The task: Return the lines of the data below in which the string "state" occurs.

Supplied entries:
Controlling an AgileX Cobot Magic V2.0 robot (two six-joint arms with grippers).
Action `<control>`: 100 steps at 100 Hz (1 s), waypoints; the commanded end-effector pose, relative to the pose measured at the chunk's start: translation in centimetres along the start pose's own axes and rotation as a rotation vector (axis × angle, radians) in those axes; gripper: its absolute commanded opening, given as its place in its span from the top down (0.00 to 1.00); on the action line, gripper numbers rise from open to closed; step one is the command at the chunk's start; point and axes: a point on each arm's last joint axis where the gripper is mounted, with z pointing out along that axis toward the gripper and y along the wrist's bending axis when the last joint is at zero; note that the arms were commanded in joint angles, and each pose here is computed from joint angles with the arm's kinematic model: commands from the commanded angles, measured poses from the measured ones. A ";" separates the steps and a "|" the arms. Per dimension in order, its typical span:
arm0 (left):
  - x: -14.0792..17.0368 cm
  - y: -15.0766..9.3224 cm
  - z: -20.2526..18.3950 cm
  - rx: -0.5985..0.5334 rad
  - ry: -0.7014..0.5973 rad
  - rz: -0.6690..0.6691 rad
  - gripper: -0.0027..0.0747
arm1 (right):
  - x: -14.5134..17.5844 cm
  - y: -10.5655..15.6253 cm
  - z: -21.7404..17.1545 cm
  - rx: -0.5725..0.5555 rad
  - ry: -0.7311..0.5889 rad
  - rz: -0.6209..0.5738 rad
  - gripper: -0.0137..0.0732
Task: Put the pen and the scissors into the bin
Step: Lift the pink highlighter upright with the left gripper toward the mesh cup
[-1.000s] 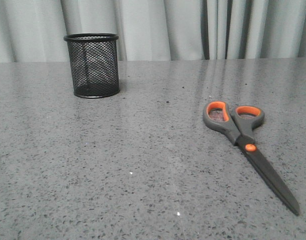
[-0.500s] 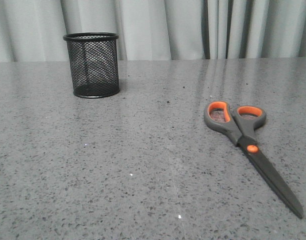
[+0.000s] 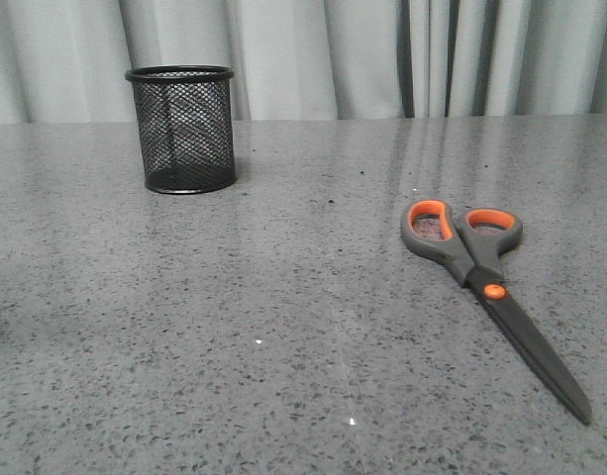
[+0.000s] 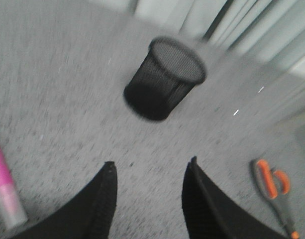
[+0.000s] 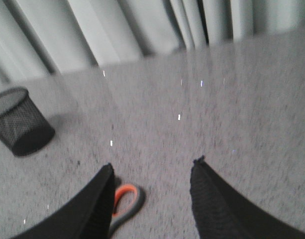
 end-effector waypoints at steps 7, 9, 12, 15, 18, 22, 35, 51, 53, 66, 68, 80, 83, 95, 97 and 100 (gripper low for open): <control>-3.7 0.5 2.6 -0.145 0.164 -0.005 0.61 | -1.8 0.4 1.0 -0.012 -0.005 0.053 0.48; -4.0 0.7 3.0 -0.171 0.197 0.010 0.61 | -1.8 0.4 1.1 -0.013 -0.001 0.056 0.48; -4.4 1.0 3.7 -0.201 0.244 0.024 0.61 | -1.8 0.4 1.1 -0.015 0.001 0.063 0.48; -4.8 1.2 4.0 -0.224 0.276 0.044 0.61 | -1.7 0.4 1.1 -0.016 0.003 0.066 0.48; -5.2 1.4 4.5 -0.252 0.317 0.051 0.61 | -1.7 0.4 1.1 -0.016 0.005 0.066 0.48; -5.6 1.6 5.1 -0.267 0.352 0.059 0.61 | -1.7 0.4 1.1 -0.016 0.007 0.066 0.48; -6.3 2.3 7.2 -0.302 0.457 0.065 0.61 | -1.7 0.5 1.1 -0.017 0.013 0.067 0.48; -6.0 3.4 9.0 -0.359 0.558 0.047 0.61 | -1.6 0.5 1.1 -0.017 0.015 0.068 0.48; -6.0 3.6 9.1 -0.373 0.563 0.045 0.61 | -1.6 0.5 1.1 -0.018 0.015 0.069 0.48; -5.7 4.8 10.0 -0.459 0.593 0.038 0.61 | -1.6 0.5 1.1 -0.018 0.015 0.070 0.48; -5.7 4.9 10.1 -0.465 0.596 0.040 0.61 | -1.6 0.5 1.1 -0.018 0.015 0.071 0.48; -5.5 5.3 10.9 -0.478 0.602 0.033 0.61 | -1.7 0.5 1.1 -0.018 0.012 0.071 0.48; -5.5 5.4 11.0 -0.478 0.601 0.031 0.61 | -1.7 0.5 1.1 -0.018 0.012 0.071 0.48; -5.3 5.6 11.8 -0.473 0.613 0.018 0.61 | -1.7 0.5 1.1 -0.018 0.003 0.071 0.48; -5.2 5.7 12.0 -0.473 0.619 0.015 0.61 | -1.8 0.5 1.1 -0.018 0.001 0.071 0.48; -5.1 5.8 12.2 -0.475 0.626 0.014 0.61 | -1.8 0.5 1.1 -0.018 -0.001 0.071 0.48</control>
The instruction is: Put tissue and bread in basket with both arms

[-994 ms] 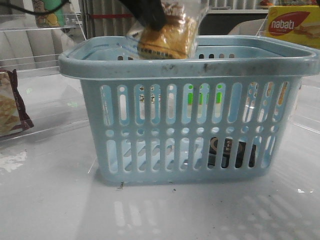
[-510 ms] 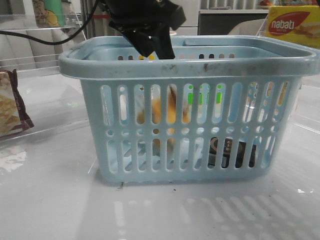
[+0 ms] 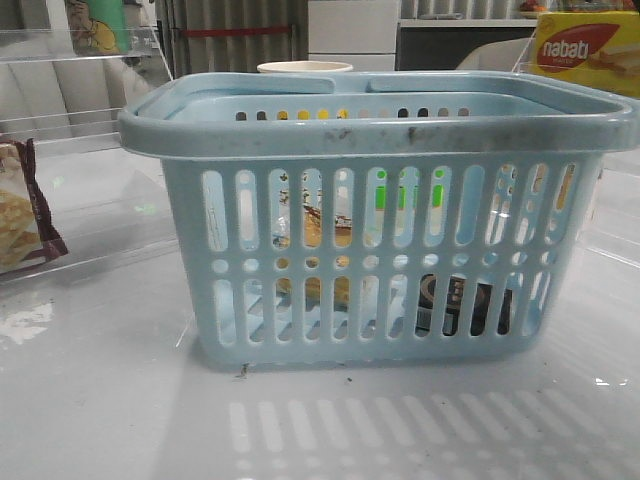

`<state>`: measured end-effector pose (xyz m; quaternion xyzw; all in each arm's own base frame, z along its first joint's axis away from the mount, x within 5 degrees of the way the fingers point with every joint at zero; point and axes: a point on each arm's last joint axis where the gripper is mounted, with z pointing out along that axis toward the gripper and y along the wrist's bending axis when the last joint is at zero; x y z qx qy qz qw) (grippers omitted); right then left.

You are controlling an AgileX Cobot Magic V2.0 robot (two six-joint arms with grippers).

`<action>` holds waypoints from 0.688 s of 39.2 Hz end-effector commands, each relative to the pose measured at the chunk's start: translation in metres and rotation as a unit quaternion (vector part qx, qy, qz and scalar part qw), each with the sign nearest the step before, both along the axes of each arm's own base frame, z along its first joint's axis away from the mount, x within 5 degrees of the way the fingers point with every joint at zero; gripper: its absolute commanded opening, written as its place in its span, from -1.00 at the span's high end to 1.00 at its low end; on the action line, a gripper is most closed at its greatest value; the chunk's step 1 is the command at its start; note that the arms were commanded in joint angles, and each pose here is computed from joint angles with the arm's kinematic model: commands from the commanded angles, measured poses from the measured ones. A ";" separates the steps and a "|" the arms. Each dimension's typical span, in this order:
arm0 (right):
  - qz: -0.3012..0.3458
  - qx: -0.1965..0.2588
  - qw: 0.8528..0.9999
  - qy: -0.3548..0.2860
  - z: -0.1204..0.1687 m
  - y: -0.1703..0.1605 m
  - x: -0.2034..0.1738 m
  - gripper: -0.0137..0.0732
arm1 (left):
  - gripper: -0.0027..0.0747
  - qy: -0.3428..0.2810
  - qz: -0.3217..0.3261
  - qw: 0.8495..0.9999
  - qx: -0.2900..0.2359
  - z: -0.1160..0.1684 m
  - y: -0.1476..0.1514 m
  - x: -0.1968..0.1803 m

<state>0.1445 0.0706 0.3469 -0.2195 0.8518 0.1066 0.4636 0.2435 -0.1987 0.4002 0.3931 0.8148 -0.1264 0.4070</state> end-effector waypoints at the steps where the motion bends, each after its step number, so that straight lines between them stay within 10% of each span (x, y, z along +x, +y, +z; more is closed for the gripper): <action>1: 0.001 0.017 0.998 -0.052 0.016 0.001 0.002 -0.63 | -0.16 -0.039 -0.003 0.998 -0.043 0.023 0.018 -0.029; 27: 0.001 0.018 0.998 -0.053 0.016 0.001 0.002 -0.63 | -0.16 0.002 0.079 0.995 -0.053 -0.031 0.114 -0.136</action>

Final answer:
`<state>`: measured end-effector pose (xyz m; quaternion xyzw; all in each arm's own base frame, z along its first joint's axis away from the mount, x within 5 degrees of the way the fingers point with every joint at zero; point and axes: a point on each arm's last joint axis where the gripper is mounted, with z pointing out along that axis toward the gripper and y along the wrist's bending axis when the last joint is at zero; x y z qx qy qz qw) (grippers omitted); right then left.
<state>0.1445 0.0706 0.3469 -0.2195 0.8518 0.1066 0.4636 0.2435 -0.1987 0.4002 0.3931 0.8148 -0.1264 0.4070</state> end-effector waypoints at the steps where the motion bends, each after its step number, so that straight lines between them stay within 10% of each span (x, y, z along +x, +y, +z; more is closed for the gripper): <action>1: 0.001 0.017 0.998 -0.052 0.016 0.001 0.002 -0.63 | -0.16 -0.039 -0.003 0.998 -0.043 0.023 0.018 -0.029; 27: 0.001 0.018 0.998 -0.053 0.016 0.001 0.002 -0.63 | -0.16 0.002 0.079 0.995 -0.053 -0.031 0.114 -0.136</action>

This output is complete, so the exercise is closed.